Monday, November 21, 2011

C64 Assembler Tutorial


Intro

This tutorial is intented for newbies who wanna code c64 assembler for the first time, aswell as oldies who want to get it freshened up after years of lameness... I will try to write it as softcore/easy as possible, so everyone should have a chance to try out the magical world of C64 machine code/assembler.
If you get hooked and want to learn more I can recommend the chapter "Basic to Machine Language" from the good old C64 Programmers Reference Guide, which can be found online right here on C64.CH

First of all, to give the newbies an idea of what machine code is, let me quote the mentioned C64PRG. (You can skip it if you think you know what it's about)...

The Bible

What is Machine Language?

At the heart of every microcomputer, is a central microprocessor. It's a very special microchip which is the "brain" of the computer. The Commodore 64 is no exception. Every microprocessor understands its own language of instructions. These instructions are called machine language instructions. To put it more precisely, machine language is the ONLY programming language that your Commodore 64 understands.
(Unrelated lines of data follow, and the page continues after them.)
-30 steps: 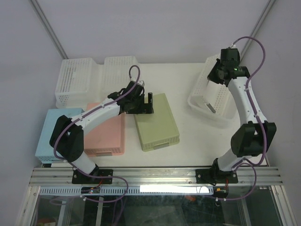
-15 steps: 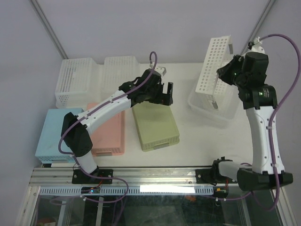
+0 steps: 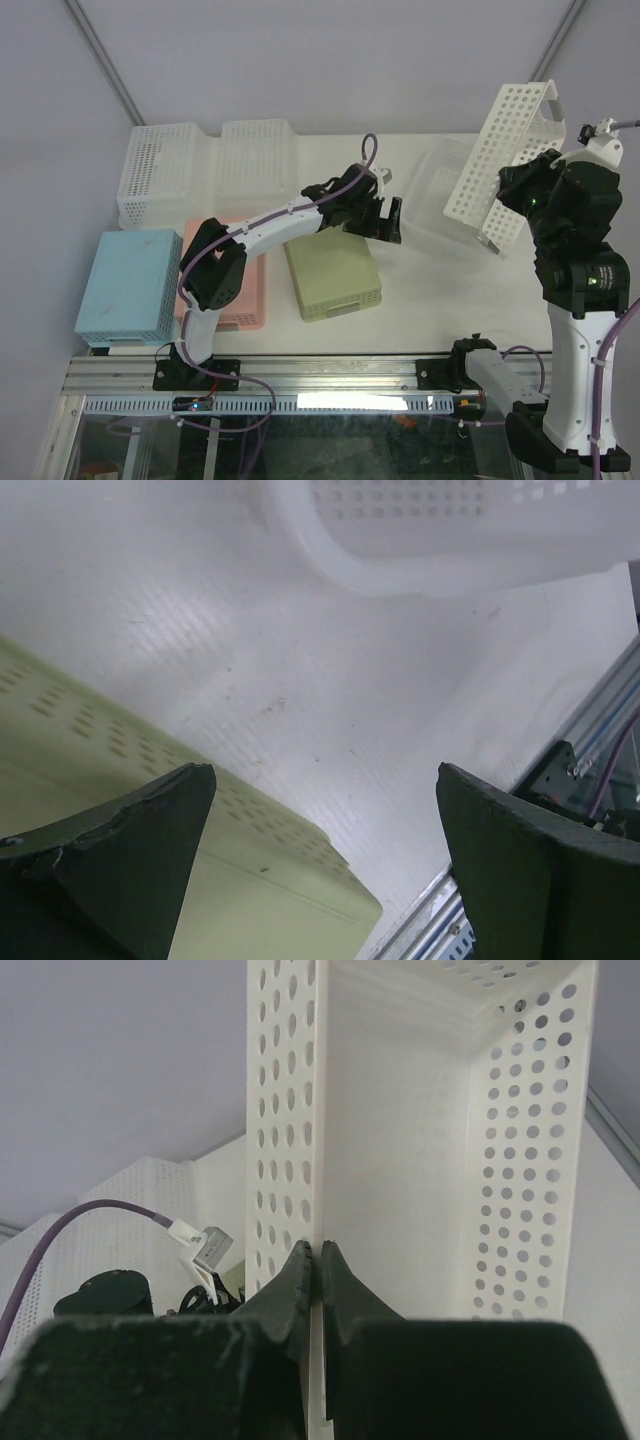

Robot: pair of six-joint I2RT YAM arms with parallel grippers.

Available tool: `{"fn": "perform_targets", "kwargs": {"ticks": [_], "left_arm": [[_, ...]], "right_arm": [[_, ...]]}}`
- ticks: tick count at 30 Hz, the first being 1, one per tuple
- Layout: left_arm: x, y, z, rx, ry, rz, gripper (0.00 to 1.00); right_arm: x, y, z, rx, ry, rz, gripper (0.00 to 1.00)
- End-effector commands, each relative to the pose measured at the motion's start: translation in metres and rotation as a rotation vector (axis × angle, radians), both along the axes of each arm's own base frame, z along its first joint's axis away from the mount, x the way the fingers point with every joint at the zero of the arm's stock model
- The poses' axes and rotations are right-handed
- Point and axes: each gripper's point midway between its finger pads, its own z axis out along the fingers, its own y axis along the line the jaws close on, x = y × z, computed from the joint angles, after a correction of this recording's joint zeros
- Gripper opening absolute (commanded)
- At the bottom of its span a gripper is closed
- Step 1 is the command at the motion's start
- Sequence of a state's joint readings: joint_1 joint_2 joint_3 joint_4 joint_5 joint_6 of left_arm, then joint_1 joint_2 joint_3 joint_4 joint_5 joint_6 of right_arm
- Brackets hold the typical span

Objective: Turn the large container upside down

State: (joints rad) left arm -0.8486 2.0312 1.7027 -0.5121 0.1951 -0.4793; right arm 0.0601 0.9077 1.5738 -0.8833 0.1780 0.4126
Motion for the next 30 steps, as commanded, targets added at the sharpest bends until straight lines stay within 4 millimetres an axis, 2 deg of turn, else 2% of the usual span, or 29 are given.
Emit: {"fn": "perform_targets", "kwargs": {"ticks": [1, 4, 9, 12, 14, 16, 18, 20, 22, 25, 28, 30], "left_arm": [[-0.018, -0.037, 0.029, -0.138, -0.033, -0.113, 0.99], [-0.033, -0.029, 0.006, -0.101, 0.025, -0.133, 0.99], [-0.071, 0.009, -0.029, -0.001, 0.129, -0.135, 0.99], [-0.089, 0.031, -0.037, 0.046, 0.168, -0.13, 0.99], [-0.098, 0.042, -0.033, 0.063, 0.176, -0.132, 0.99], [-0.099, 0.043, -0.016, 0.043, 0.151, -0.136, 0.99], [-0.094, 0.04, 0.01, 0.008, 0.104, -0.137, 0.99], [-0.087, 0.034, 0.043, -0.035, 0.041, -0.134, 0.99], [-0.081, 0.031, 0.076, -0.078, -0.017, -0.136, 0.99], [-0.082, 0.031, 0.117, -0.135, -0.08, -0.156, 0.99], [-0.089, 0.039, 0.144, -0.162, -0.127, -0.182, 0.99], [-0.097, 0.048, 0.153, -0.171, -0.149, -0.21, 0.99]], "right_arm": [[0.009, -0.002, -0.002, -0.006, -0.01, -0.011, 0.0], [0.009, -0.002, -0.003, -0.005, -0.01, -0.008, 0.0], [0.012, 0.006, 0.007, 0.0, -0.039, 0.033, 0.0], [0.021, 0.015, 0.018, 0.012, -0.072, 0.086, 0.0], [0.029, 0.025, 0.025, 0.031, -0.095, 0.135, 0.0], [0.039, 0.038, 0.03, 0.061, -0.118, 0.198, 0.0], [0.053, 0.056, 0.036, 0.097, -0.143, 0.283, 0.0], [0.065, 0.077, 0.043, 0.141, -0.173, 0.393, 0.0], [0.084, 0.09, 0.048, 0.182, -0.195, 0.455, 0.0], [0.112, 0.109, 0.05, 0.249, -0.211, 0.554, 0.0], [0.144, 0.126, 0.043, 0.338, -0.195, 0.632, 0.0], [0.166, 0.136, 0.034, 0.412, -0.174, 0.672, 0.0]]}}
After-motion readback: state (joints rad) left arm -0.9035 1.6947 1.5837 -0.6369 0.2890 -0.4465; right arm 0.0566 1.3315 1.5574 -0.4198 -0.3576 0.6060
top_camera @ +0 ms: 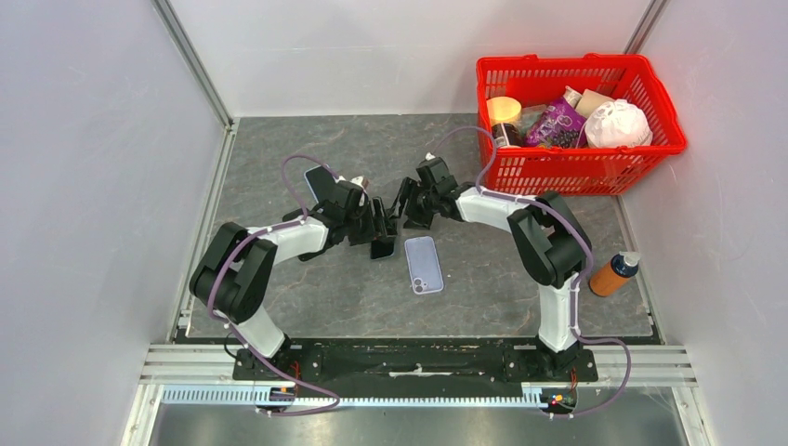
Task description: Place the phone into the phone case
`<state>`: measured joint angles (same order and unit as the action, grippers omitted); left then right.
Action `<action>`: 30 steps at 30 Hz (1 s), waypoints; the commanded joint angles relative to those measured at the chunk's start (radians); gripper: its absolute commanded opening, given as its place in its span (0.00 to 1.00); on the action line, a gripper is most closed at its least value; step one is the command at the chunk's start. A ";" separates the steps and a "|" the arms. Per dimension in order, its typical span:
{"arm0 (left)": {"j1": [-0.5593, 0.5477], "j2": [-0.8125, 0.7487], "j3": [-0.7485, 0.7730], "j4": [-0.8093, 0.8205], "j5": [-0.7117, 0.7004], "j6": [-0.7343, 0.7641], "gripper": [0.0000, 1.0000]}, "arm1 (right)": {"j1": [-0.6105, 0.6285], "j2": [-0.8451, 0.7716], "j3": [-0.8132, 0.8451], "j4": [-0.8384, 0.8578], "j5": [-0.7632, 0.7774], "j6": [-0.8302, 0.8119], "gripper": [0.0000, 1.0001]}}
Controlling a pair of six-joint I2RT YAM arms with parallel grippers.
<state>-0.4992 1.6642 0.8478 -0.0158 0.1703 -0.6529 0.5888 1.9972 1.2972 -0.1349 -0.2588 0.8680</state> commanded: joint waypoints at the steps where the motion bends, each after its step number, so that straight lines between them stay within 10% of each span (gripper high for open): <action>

It is the NATIVE language of the machine.

If machine language is the only language that the Commodore 64 understands, then how does it understand the CBM BASIC programming language? CBM BASIC is NOT the machine language of the Commodore 64. What, then, makes the Commodore 64 understand CBM BASIC instructions like PRINT and GOTO? To answer this question, you must first see what happens inside your Commodore 64. Apart from the microprocessor which is the brain of the Commodore 64, there is a machine language program which is stored in a special type of memory so that it can't be changed. And, more importantly, it does not disappear when the Commodore 64 is turned off, unlike a program that you may have written. This machine language program is called the OPERATING SYSTEM of the Commodore 64. Your Commodore 64 knows what to do when it's turned on because its OPERATING SYSTEM (program) is automatically "RUN."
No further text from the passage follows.